* **Records**
********************
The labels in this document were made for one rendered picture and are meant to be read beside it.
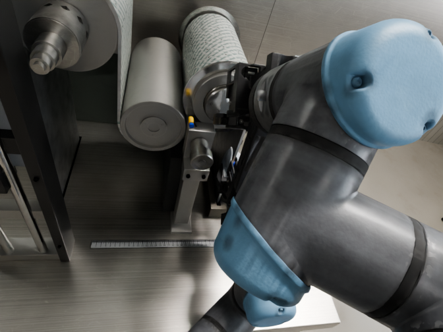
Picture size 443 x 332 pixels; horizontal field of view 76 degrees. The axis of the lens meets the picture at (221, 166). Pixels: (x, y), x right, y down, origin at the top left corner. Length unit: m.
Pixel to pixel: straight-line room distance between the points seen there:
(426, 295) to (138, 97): 0.47
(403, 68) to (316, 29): 0.71
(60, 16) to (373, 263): 0.41
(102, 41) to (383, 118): 0.40
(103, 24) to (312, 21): 0.57
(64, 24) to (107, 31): 0.07
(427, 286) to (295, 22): 0.74
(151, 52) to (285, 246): 0.55
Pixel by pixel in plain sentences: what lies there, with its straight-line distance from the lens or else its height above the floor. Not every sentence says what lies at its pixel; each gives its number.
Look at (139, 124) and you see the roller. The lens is 0.56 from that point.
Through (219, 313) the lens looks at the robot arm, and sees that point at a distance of 0.52.
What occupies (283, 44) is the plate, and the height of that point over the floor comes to 1.24.
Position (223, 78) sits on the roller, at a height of 1.30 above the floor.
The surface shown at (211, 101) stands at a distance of 0.50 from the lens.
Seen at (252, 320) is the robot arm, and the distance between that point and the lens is 0.45.
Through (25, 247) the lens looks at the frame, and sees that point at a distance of 0.72.
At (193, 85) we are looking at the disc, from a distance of 0.50.
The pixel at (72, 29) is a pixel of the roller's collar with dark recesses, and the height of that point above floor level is 1.36.
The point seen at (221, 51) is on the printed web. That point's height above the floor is 1.31.
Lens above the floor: 1.53
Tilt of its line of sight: 44 degrees down
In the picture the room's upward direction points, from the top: 19 degrees clockwise
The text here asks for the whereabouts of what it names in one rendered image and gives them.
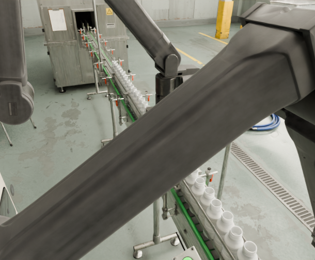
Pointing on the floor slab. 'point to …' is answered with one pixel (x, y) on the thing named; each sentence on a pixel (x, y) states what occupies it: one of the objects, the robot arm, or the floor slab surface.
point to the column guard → (223, 19)
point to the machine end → (61, 64)
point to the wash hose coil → (267, 124)
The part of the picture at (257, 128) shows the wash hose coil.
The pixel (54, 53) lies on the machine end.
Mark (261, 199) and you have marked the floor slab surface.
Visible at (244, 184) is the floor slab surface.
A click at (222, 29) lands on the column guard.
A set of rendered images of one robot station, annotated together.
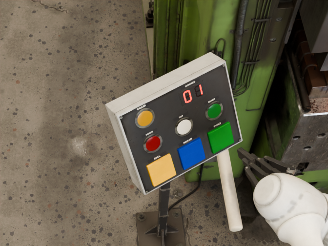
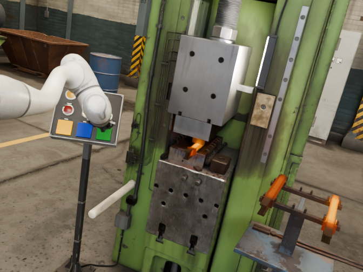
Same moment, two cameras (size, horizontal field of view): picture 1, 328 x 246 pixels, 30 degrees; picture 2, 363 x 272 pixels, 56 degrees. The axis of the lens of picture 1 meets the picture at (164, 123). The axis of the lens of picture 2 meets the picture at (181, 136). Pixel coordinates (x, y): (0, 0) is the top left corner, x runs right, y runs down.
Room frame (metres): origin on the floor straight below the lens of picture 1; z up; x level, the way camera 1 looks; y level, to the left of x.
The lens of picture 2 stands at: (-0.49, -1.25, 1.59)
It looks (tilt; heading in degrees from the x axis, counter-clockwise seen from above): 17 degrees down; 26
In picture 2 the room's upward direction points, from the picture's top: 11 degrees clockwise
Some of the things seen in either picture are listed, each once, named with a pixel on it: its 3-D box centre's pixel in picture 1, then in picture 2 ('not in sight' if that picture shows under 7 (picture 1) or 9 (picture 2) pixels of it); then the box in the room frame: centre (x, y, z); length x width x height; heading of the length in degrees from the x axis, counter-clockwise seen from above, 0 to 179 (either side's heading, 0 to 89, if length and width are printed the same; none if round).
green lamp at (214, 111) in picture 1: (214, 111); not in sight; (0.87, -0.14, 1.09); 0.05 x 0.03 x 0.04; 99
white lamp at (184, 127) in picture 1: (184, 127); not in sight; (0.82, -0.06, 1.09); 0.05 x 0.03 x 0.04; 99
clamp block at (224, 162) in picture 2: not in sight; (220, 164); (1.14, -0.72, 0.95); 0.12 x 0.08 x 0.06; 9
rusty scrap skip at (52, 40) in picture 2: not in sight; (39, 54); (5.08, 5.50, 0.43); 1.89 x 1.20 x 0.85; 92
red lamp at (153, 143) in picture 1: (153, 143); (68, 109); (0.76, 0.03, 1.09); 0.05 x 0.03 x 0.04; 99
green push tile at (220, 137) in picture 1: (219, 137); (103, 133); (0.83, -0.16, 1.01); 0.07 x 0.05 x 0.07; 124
********************
* **To do**
Of the lines above, retype only those from the line containing "(64, 24) to (107, 31): 0.07" through the line containing "The surface shown", including both, exactly.

* **Solution to this exercise**
(64, 24) to (107, 31): 0.07
(427, 286) to (295, 22): 0.74
(151, 52) to (285, 246): 0.55
Pixel by pixel in plain sentences: what lies there, with its straight-line distance from the lens or else its height above the floor. Not every sentence says what lies at its pixel; each gives its number.
Look at (139, 124) and you see the roller. The lens is 0.56 from that point.
Through (219, 313) the lens looks at the robot arm, and sees that point at a distance of 0.52.
What occupies (283, 44) is the plate, and the height of that point over the floor comes to 1.24.
Position (223, 78) sits on the roller, at a height of 1.30 above the floor.
The surface shown at (211, 101) stands at a distance of 0.50 from the lens.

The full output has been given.